How do you optimize a classification model, when you only care about the top 5% of the ROC Curve? Imagine a real world scenario where you are only allowed to guess between 0 and 5% of the total population.  You have to say "Here I think these 5% of people have trait A" and you aren't allowed to guess more than that. The other thing is, only 3-5% of the people have trait A.  So it's not necessarily an easy trait to pick up on.
I guess I don't care about the entire AUC, I only care about the AUC between 0.95 and 1.00.
As an aside, most of the modeling I do is in R using caret, is there any simple setting to adjust in the metric that'd be much appreciated:
model  <- train(  y = y, x = x
                , metric = "ROC"
                , method = "rpart"
                , trControl = 5FoldsClass
                )

 A: The general topic of binary classification with strongly unbalanced classes has been cover to a certain extent in the thread with the same name. In very short: caret does allow for more imbalance-appropriate metrics like Cohen's kappa or Precision-Recall AUC; the PRAUC is relatively new, you can find it using the prSummary metric. You can also try resampling approaches where you will rebalance the sample during estimation so class features become more prominent.
Having said the above, you seem to have a particular constraint about the total number of positives $N$ you can predict. I can think two immediate work-arounds. Both of them rely on idea you are using a probabilistic classifier. Simply put, a probabilistic classifier is a classification routine that can output a measurement of belief about its prediction in the form of a $[0,1]$ decimal number we can interpreter as a probability. Elastic nets, Random Forests and various ensemble classifiers do offer this usually out-of-the-box. SVMs usually do not provide out-of-the-box probabilities but you can get them if you are willing to accept some approximations. Anyway, back to the work-arounds:  


*

*Use a custom metric. Instead of evaluating the area below the whole PR curve we focus on the area that guarantees a minimum number of points. These are generally known as partial AUC metrics. They require us to define a custom performance metric. Check caret's trainControl summaryFunction argument for more on this. Let me stress you do not have to definitely look into an AUC. Given that we can estimate probabilities in each steps of our model training procedure, we can do an thresholding step within the estimation procedure right before evaluating our performance metric. Notice that in the case we "fix $N$", using the Recall (Sensitivity) value as a metric would be fine because it would immediately control for the fact we want $N$ points. (Actually in that case the Recall and Precision would be equal as the number of False Negatives would equate the number of False Positives.)

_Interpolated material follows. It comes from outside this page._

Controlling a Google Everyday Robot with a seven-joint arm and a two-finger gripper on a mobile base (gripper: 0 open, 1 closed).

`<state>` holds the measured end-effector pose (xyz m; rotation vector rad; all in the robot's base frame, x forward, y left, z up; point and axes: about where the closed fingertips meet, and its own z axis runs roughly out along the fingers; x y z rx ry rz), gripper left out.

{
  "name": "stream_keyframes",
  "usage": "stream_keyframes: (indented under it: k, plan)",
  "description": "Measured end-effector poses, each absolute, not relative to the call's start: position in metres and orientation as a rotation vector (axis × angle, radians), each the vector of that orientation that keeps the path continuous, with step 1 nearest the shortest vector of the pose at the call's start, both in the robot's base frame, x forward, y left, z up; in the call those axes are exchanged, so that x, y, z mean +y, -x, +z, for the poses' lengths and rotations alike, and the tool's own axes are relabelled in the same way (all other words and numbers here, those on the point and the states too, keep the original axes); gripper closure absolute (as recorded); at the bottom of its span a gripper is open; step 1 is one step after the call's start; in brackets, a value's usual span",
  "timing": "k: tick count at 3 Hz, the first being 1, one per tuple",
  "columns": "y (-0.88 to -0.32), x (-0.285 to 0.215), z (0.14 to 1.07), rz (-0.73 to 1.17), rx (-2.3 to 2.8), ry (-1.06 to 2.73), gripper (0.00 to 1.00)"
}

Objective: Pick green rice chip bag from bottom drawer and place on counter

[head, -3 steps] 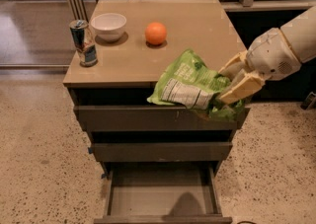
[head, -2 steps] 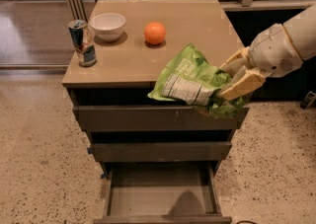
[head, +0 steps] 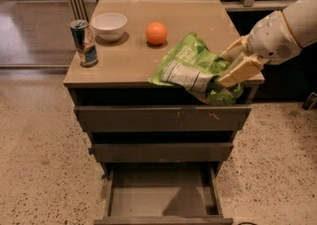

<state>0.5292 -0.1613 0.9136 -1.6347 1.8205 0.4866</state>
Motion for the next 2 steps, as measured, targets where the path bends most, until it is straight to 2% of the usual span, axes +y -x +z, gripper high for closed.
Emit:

*Threshold the final output. Given one can estimate the probabilities of an item belonging to a particular class, we can pick the items with the $N$ highest probabilities related to the class of interest. This is very easy to implement as essentially we apply a threshold right before reporting our findings. We can estimate models and evaluate them using our favourite performance metrics without any really changes in our work-flow. This is a simplistic approach but it is the easiest way to satisfy the constraints given. If we use this approach it will be probably more relevant to use an AUC-based performance metric originally. That is because using something like Accuracy, Recall, etc. would suggest using a particular threshold $p$ (usually $0.5$) to calculate the metrics needed for model training - we do not want to do that as we will not calibrate that $p$ using this approach).
A very important caveat: we need to have a well-calibrated probabilistic classifier model to use this approach; ie. we need to have good consistency between the predicted class probabilities and the observed class rates (check caret's function calibration on this). Otherwise our insights will be completely off when it comes to discriminating between items. As a final suggestion I would recommend that you look at lift-curves; they will allow you to see how fast you can find a given number of positive examples. Given the restriction imposed probably lift charts will be very informative and probably you want to present them when reporting your findings.